X線結晶構造解析は、「クライオ電子顕微鏡単粒子解析」といった他の主要な構造解析手法と比べ、短時間でより高分解能の構造を決定できる点が優位点だ。だが、タンパク質の結晶は微小で繊細なため、サンプルからデータを引き出すには、高輝度で強力なX線ビームである放射光の利用が不可欠である。

特に、薬剤設計の「リード最適化期間」(臨床試験(治験)に進めるための最適な「開発候補化合物」選定までの段階)における大規模な化合物スクリーニングでは、試料準備、測定、構造解析という研究サイクルを、短期間に何度もまわす必要がある。そのため、研究を加速し、絶えず測定機会を提供するため、高度な全自動測定を備えた新たな実験ステーションの開発が強く望まれていた。

MX-ESは、研究者が全国どこからでも結晶サンプルを送付する「メールイン」方式で、ロボットアームと自動化システムがデータ収集までを連続的かつ無人で実施する。さらに、NanoTerasuの3GeV高輝度放射光を使用することで、微小な結晶からも高品質なデータを短時間で取得することが可能だ。この高精度と自動化の組み合わせにより、多種多様なタンパク質や薬剤複合体構造の高速スクリーニングと検証が実現する。これこそ、高度な全自動測定を備えた新たな実験ステーションだ。
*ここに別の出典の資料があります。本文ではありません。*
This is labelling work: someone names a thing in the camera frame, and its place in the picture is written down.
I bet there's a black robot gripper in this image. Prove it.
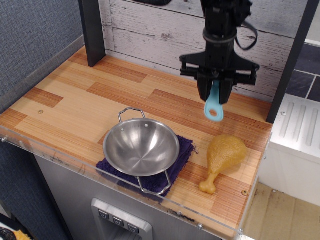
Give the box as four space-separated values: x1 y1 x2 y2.
179 37 260 105

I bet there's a light blue dish brush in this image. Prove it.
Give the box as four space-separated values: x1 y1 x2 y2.
204 80 224 122

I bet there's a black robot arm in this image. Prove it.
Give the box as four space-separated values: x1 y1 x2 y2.
179 0 260 105

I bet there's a stainless steel pot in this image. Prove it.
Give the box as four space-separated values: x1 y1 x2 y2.
102 115 180 196

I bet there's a yellow toy chicken drumstick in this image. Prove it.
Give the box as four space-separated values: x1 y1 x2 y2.
199 134 247 194

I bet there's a white ribbed side unit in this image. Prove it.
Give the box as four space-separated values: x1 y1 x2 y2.
258 94 320 205

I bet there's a purple cloth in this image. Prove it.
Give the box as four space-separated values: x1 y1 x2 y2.
96 135 195 193

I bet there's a grey dispenser button panel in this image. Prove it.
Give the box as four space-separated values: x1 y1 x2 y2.
91 198 154 240

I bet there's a clear acrylic front guard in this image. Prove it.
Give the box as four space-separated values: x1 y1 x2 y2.
0 127 244 240

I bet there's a yellow toy bottom left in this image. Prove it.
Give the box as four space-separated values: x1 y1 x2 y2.
13 230 31 240

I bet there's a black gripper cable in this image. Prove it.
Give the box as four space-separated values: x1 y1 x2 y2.
234 19 258 52

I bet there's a dark right upright post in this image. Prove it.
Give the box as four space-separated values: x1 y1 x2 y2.
266 0 320 124

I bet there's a dark upright post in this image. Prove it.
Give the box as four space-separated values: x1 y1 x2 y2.
78 0 106 67
266 0 320 124

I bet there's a dark left upright post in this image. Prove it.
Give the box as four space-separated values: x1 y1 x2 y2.
78 0 106 67
  • MX-ESとAOBAの連携による「メールイン全自動測定」の概要

    MX-ESとAOBAの連携による「メールイン全自動測定」の概要(出所:東北大プレスリリースPDF)

さらに、MX-ESで取得された膨大な回折データは、地域連携の強みとして、直ちに東北大 サイバーサイエンスセンター運用のスーパーコンピュータ「AOBA」に送られ、自動処理される。研究者は処理結果(回折強度リスト)を即座にダウンロードし、研究室での構造確認に進むことが可能だ。物理インフラ(NanoTerasu)とデジタルインフラ(AOBA)の密な連携により、データ取得から最終的な原子レベルの立体構造決定までの時間差を最小限に抑制。これにより、フィードバックサイクルを飛躍的に短縮し、創薬研究での開発候補となるリード化合物の最適化プロセスを大幅に加速させる狙いだ。

NanoTerasuにMX-ESが加わることで、生体試料の分子レベルの観察が強化され、マルチスケール観察のラインナップが拡充される。NanoTerasuが持つ軽元素の可視化能力と高精度な構造決定能力の連携は、生命科学研究の新たな展開を強力に推進し、コアリションユーザーをはじめとした産学官の研究者に対するNanoTerasuの優位性、有用性を飛躍的に向上させるものとした。そして、このことは、単なる測定ラインの追加に留まらない戦略的な価値を生み出し、日本の創薬を始めとしたライフサイエンス分野の競争力を確固たるものにする可能性を秘めるとする。

なお、MX-ESにおける完全自動測定システムによるタンパク質結晶構造解析は、AMEDの創薬等先端技術支援基盤プラットフォーム「BINDS」の対象に加わることにより、国内のライフサイエンス・創薬研究へのさらなる寄与も期待されるとした。

MX-ESの整備・運用主体である東北大には、すでに学外にも共有されているクライオ電子顕微鏡をはじめとした多岐にわたる研究インフラを保有する。今回の取り組みがこれらと連携することで、単一事象を複数の手法で観測する多角的な構造生物学研究が加速されるという。特に、東北大学創薬戦略推進機構が進めるアカデミア創薬に対し、タンパク質結晶構造解析という新たなツールが加わることで、その発展に大きく貢献することが期待されるとしている。